Celebrate the winter solstice as it marks the shift into longer days and shorter nights. The word "solstice" is derived from the Latin word, soltiotum; sol, or "sun", and sistere, meaning "to stand still"; when combined, it can be translated to "the standing still of the sun". In the Northern Hemisphere, we expect our annual winter solstice on December 21st or 22nd, when the earth's axis is tilted farthest from the sun, after which daylight hours will begin to lengthen.
Shorter days contribute to slower growth, but that certainly does not mean the garden is still. Dormant plants live off of the energy they've stored away, the soil hosts and develops microbes that will affect the productivity of the next season, while insects and other species are taking advantage of these low temperatures to hibernate or protect their eggs.
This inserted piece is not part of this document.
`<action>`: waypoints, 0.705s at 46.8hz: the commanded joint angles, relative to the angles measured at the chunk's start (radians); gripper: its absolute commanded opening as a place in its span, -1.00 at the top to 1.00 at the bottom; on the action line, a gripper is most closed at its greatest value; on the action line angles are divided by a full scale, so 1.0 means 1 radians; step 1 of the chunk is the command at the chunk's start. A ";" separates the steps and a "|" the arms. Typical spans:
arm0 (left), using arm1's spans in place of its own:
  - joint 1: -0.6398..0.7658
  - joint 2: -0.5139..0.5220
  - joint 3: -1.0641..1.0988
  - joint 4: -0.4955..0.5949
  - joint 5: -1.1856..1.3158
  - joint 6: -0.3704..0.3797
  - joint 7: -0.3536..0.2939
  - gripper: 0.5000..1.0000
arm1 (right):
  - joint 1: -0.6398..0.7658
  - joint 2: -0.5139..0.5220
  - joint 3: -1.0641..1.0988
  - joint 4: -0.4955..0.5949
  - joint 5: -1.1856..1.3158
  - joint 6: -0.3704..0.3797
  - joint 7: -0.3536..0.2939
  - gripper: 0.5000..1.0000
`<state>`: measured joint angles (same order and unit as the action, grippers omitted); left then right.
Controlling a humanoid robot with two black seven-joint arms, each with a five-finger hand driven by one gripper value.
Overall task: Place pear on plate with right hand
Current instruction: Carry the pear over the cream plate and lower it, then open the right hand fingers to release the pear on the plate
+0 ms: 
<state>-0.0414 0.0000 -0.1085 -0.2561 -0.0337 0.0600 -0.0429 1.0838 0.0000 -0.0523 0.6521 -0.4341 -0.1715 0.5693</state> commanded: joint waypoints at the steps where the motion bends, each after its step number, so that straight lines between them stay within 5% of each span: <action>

With all of this in mind, we still need to take measures to keep our plants warm and insulated to prepare for cold temperatures. Even though the winter solstice marks the shortest day of the year, that does not necessarily mean it is the coldest day of the year; oftentimes, those in the Northern Hemisphere will experience the coldest days between January and February. This is because the mass of the Earth and oceans absorb and release heat over time, producing a seasonal lag between the amount of daylight and air temperatures.
To celebrate this seasonal change, cultures around the world have holidays surrounding the winter solstice, using fire and lights to bring brightness to the darkest day of the year. Ancient Romans celebrated Saturnalia, honoring Saturn, the god of agriculture, through a weeklong celebration leading up to the winter solstice. In China, Dong Zhi (which means "winter arrives") is a celebration to welcome the return of longer days. This holiday allowed farmers and fishermen to take off time to spend with their families and celebrate the past and new year. For Native Americans, the winter solstice signifies the beginning of the year and the rebirth of the sun, celebrated with dancing, fasting, prayer, and appreciation of the rising and setting sun for several days before the solstice.
Humans have long plotted and incorporated the seasonal changes of the sun with their movements and daily lives; it is in our nature to do so! Although not as extreme as it once was, we still see modern life reflect the celebration of the sun and gaze towards longer days filled with activity; a balance between stillness and movement, dormancy and life, light and dark—just like the seeds we love to sow.